• _What the exercise asks_: For the string "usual", find every matching line in the records and copy it.

• _Extracted entries_:

——

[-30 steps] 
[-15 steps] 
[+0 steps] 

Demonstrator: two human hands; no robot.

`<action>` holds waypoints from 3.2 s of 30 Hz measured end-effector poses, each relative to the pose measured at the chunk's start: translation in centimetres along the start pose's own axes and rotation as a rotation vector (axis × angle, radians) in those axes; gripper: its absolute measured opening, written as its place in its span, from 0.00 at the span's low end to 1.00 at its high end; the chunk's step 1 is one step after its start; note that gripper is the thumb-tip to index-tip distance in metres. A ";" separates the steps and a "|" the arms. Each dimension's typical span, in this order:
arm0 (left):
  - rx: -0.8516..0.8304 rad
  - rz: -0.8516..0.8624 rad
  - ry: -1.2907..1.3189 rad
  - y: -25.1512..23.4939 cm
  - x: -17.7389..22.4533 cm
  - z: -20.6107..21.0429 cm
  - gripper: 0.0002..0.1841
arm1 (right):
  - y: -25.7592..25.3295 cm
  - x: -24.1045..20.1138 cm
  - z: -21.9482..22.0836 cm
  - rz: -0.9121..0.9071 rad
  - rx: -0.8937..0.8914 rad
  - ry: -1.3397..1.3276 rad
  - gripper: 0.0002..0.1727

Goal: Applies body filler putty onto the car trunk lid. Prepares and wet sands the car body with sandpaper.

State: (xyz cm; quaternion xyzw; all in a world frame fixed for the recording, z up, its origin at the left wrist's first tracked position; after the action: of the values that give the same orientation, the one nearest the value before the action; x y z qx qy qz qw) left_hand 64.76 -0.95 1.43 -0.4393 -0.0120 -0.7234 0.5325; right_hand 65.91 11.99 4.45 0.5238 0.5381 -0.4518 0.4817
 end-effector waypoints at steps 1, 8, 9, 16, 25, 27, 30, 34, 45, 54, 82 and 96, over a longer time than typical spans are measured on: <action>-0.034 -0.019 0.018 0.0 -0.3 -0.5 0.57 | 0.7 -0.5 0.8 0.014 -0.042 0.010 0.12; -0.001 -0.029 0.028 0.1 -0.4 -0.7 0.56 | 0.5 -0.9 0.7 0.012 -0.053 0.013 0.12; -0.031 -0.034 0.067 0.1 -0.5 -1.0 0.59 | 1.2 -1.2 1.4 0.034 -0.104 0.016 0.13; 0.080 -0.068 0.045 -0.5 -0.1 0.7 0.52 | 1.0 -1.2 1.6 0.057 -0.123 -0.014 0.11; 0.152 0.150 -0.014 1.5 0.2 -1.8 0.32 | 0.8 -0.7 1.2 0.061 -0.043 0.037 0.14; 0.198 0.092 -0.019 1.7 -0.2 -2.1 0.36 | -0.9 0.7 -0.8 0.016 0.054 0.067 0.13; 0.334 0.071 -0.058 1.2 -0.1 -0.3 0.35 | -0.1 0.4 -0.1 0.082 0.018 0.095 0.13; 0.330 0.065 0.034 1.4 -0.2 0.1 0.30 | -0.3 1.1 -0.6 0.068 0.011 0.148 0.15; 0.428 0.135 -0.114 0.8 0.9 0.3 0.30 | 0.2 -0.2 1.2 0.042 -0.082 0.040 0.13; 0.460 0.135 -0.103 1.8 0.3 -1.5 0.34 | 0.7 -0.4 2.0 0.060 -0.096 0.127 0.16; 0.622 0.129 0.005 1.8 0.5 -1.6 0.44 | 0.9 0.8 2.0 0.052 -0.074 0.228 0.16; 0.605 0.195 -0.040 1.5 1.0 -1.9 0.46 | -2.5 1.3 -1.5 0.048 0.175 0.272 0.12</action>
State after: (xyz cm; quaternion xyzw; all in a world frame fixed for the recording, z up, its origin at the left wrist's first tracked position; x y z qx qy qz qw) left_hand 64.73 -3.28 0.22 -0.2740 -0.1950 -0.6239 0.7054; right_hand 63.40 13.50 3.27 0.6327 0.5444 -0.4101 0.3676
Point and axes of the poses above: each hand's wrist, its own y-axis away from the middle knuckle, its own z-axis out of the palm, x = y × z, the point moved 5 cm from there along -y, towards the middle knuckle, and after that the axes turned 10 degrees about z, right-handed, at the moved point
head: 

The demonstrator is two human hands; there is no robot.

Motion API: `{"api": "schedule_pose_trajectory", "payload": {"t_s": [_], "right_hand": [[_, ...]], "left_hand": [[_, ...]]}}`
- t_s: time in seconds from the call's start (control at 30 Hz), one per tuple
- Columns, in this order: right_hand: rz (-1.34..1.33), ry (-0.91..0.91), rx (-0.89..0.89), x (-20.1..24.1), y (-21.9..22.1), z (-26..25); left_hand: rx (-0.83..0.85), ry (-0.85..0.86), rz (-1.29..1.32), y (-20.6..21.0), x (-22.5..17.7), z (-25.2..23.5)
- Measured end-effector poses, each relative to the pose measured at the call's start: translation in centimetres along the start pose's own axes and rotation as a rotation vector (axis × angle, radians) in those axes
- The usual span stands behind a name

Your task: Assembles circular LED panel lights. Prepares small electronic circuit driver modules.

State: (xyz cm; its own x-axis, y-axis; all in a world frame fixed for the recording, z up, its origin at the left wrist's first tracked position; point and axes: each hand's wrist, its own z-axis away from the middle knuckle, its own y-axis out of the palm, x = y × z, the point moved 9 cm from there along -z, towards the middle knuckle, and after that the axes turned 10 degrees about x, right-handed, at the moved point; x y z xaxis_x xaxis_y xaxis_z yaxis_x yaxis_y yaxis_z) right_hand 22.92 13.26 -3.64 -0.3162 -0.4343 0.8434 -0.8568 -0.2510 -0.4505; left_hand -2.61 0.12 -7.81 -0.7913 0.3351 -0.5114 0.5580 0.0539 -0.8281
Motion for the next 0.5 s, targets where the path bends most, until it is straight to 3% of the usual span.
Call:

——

• _Written answer_:
- The usual span stands behind a name
Motion for the next 0.5 s, targets where the path bends most, until it is straight to 3% of the usual span.

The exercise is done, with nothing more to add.